Copy out each line of the data below in which the string "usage" appears.

======== EXERCISE MATERIALS ========

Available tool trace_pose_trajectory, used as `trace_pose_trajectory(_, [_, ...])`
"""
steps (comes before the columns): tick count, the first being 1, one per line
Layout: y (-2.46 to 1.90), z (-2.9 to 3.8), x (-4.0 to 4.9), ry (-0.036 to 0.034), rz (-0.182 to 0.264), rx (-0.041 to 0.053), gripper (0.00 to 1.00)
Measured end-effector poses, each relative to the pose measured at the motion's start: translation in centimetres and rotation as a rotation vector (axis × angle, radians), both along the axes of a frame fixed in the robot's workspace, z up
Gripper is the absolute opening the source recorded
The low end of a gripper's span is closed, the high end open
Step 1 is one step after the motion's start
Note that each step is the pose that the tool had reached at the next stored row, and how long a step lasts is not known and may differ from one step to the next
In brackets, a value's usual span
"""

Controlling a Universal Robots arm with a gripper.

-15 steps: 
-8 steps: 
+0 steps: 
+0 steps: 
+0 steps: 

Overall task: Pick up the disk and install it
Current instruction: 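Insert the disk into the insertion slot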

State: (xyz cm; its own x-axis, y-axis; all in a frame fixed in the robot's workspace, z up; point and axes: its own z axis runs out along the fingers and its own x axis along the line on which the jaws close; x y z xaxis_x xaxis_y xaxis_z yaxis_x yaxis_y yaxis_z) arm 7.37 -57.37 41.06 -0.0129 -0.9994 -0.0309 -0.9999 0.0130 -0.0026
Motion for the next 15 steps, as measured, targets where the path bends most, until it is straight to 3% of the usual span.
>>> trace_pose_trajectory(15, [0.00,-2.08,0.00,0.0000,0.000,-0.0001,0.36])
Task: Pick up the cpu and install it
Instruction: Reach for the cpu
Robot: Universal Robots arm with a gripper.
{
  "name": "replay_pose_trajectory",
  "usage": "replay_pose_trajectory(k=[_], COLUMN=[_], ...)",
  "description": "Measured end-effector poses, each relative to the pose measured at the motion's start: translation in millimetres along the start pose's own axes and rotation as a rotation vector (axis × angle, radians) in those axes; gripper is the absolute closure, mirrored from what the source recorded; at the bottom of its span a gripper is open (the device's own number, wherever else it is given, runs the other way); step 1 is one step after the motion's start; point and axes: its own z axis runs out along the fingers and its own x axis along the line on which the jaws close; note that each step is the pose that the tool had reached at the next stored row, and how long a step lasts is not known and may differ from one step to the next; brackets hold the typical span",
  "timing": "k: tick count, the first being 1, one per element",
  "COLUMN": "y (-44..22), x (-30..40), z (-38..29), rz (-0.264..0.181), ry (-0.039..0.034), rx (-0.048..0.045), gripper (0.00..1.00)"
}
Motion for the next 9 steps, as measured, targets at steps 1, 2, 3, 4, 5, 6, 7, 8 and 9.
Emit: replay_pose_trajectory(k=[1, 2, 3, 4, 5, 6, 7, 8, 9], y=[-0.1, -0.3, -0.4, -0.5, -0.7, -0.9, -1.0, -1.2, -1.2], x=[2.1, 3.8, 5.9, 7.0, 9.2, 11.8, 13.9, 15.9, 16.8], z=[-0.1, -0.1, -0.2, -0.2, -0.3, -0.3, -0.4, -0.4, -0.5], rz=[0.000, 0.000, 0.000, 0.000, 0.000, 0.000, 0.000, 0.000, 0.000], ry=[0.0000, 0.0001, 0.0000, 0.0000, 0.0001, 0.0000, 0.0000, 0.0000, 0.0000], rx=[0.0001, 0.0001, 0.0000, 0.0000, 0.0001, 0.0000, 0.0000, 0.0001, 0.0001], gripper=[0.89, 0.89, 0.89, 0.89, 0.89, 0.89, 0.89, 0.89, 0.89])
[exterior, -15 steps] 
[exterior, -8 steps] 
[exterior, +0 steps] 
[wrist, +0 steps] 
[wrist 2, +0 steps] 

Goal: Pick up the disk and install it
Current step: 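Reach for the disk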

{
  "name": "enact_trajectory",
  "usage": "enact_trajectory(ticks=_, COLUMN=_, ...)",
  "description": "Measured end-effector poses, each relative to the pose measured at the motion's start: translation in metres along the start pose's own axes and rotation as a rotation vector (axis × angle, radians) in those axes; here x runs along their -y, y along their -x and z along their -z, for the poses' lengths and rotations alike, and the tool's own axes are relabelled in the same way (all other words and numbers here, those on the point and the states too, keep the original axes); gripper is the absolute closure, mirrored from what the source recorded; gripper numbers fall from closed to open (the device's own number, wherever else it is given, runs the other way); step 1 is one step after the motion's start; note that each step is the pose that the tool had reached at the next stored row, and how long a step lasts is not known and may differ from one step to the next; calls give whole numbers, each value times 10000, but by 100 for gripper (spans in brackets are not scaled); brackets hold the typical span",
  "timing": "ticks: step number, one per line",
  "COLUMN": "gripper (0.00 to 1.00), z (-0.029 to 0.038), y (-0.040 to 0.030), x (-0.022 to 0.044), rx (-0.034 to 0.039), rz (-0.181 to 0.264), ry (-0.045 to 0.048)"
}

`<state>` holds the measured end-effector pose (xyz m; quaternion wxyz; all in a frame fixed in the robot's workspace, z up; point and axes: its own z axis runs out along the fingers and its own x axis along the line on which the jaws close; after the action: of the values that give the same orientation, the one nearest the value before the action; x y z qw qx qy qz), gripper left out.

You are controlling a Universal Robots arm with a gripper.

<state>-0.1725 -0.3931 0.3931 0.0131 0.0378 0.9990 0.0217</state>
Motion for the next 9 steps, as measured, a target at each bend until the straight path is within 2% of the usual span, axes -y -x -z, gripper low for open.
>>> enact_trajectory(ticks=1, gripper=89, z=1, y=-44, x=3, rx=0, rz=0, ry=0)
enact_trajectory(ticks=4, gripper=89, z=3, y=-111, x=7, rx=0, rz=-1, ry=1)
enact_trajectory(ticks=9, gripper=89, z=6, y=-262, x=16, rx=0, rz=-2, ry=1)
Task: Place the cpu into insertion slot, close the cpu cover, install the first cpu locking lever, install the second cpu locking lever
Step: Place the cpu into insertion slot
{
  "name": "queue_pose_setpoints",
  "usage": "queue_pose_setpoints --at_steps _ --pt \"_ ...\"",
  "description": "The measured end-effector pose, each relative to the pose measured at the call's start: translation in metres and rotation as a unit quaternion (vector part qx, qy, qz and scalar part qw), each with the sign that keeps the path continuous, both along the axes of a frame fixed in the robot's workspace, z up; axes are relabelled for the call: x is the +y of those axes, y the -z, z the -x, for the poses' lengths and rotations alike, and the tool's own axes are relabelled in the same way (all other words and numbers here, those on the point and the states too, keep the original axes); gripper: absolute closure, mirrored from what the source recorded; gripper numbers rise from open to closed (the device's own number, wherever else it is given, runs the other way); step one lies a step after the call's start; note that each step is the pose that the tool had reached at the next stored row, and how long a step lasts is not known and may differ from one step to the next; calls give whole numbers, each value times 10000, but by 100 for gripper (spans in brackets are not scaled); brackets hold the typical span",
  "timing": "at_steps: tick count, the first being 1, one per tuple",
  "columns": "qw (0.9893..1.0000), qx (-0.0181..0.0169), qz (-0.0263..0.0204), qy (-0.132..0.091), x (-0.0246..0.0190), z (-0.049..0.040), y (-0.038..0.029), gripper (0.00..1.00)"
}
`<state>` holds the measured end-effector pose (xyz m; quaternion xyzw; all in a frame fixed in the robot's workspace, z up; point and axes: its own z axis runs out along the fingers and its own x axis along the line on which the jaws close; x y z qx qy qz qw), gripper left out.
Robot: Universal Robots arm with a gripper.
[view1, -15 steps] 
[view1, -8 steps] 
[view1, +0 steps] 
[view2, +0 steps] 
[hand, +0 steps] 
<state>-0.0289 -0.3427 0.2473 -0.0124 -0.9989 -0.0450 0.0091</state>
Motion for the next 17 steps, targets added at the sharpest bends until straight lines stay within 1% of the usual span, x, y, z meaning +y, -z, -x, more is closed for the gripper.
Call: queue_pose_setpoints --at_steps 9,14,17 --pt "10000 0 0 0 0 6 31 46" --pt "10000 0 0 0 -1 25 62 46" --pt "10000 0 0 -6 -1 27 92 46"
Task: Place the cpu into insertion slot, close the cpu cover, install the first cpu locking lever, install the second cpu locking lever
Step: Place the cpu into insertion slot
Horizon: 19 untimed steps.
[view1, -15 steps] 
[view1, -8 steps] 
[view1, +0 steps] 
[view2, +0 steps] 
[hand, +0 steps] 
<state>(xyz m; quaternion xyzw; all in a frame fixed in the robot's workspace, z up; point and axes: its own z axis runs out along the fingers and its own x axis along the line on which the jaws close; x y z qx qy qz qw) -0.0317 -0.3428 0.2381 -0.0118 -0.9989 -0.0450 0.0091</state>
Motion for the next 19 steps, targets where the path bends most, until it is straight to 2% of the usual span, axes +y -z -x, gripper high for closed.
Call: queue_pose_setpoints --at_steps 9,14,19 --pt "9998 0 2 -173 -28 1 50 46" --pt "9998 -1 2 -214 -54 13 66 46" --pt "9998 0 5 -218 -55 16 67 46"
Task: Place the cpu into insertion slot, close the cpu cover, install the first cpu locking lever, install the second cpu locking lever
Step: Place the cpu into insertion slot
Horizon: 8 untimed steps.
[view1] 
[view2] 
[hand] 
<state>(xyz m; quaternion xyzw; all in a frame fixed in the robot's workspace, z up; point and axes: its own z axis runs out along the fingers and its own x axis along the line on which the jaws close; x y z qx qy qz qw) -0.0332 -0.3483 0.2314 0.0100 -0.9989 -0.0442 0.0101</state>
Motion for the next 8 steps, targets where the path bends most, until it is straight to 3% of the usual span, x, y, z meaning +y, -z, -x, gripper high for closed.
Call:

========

ANSWER SPACE:
  "usage": "replay_pose_trajectory(k=[_], COLUMN=[_], ...)",
  "usage": "enact_trajectory(ticks=_, COLUMN=_, ...)",
  "usage": "queue_pose_setpoints --at_steps _ --pt \"_ ...\"",

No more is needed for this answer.